▸ **DESCRIPTION OF THE TASK**
In the material below, identify each line bearing the word "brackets". Reproduce those lines.

▸ **COLLECTED DATA**
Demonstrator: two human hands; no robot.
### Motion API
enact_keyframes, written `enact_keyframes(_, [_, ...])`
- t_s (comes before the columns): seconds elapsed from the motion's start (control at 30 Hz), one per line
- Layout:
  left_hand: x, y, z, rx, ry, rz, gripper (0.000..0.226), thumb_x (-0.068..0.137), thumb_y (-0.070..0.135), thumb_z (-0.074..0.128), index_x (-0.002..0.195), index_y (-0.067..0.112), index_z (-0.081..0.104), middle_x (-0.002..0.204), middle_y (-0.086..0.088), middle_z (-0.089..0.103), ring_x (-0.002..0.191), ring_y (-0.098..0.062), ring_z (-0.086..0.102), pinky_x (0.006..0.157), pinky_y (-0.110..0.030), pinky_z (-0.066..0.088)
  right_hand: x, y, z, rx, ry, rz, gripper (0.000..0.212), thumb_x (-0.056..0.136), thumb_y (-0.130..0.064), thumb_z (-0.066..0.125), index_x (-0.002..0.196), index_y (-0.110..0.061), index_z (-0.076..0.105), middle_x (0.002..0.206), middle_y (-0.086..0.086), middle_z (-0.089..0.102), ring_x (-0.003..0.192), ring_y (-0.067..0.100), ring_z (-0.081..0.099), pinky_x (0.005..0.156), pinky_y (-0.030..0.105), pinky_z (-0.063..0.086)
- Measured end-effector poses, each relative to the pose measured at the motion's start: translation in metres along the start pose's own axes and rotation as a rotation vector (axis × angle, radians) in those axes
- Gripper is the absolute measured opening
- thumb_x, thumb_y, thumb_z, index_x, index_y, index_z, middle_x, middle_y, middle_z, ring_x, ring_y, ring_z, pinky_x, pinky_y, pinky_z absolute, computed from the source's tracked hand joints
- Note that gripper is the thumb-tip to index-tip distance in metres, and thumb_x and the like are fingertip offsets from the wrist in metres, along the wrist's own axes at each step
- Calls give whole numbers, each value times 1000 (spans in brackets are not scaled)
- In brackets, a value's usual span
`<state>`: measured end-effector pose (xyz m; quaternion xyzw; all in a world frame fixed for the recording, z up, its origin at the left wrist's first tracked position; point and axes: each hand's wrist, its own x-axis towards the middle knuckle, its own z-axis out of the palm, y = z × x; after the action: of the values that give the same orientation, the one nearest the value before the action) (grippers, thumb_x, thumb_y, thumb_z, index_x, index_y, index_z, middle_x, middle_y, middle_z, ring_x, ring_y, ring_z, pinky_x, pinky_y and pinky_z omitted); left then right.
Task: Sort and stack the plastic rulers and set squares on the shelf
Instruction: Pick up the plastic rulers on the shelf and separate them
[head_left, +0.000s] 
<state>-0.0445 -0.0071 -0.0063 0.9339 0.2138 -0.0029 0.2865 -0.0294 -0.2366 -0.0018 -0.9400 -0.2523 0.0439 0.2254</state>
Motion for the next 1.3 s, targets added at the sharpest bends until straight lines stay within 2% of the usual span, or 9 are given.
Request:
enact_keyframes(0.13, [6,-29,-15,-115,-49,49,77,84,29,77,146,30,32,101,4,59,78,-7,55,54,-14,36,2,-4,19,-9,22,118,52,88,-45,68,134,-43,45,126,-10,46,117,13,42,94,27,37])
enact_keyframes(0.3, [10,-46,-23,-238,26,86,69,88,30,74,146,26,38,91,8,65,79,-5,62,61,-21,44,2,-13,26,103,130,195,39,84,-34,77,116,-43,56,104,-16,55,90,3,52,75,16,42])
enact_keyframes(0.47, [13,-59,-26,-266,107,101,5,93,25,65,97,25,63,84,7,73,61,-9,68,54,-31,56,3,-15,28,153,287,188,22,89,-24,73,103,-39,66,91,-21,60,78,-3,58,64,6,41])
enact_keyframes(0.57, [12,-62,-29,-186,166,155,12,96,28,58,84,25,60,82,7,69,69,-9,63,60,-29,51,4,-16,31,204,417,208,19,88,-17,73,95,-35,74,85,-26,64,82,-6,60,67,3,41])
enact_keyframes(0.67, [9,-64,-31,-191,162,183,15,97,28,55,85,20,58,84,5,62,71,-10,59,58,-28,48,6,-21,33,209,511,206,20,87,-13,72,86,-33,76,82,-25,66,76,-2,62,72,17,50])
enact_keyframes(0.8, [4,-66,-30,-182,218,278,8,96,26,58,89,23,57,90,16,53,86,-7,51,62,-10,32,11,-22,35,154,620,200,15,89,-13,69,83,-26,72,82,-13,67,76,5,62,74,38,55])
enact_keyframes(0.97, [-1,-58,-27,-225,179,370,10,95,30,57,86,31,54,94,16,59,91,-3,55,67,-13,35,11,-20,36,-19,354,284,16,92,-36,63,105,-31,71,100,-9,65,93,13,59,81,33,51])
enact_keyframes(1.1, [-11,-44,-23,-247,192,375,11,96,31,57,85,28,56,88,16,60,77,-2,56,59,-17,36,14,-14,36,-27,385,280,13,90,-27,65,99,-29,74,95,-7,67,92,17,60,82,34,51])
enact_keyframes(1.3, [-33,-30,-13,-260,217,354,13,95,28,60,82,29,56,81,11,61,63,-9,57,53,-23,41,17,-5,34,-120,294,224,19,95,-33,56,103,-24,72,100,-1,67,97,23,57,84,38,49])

▸ **EXERCISE ANSWER**
- Calls give whole numbers, each value times 1000 (spans in brackets are not scaled)
- In brackets, a value's usual span

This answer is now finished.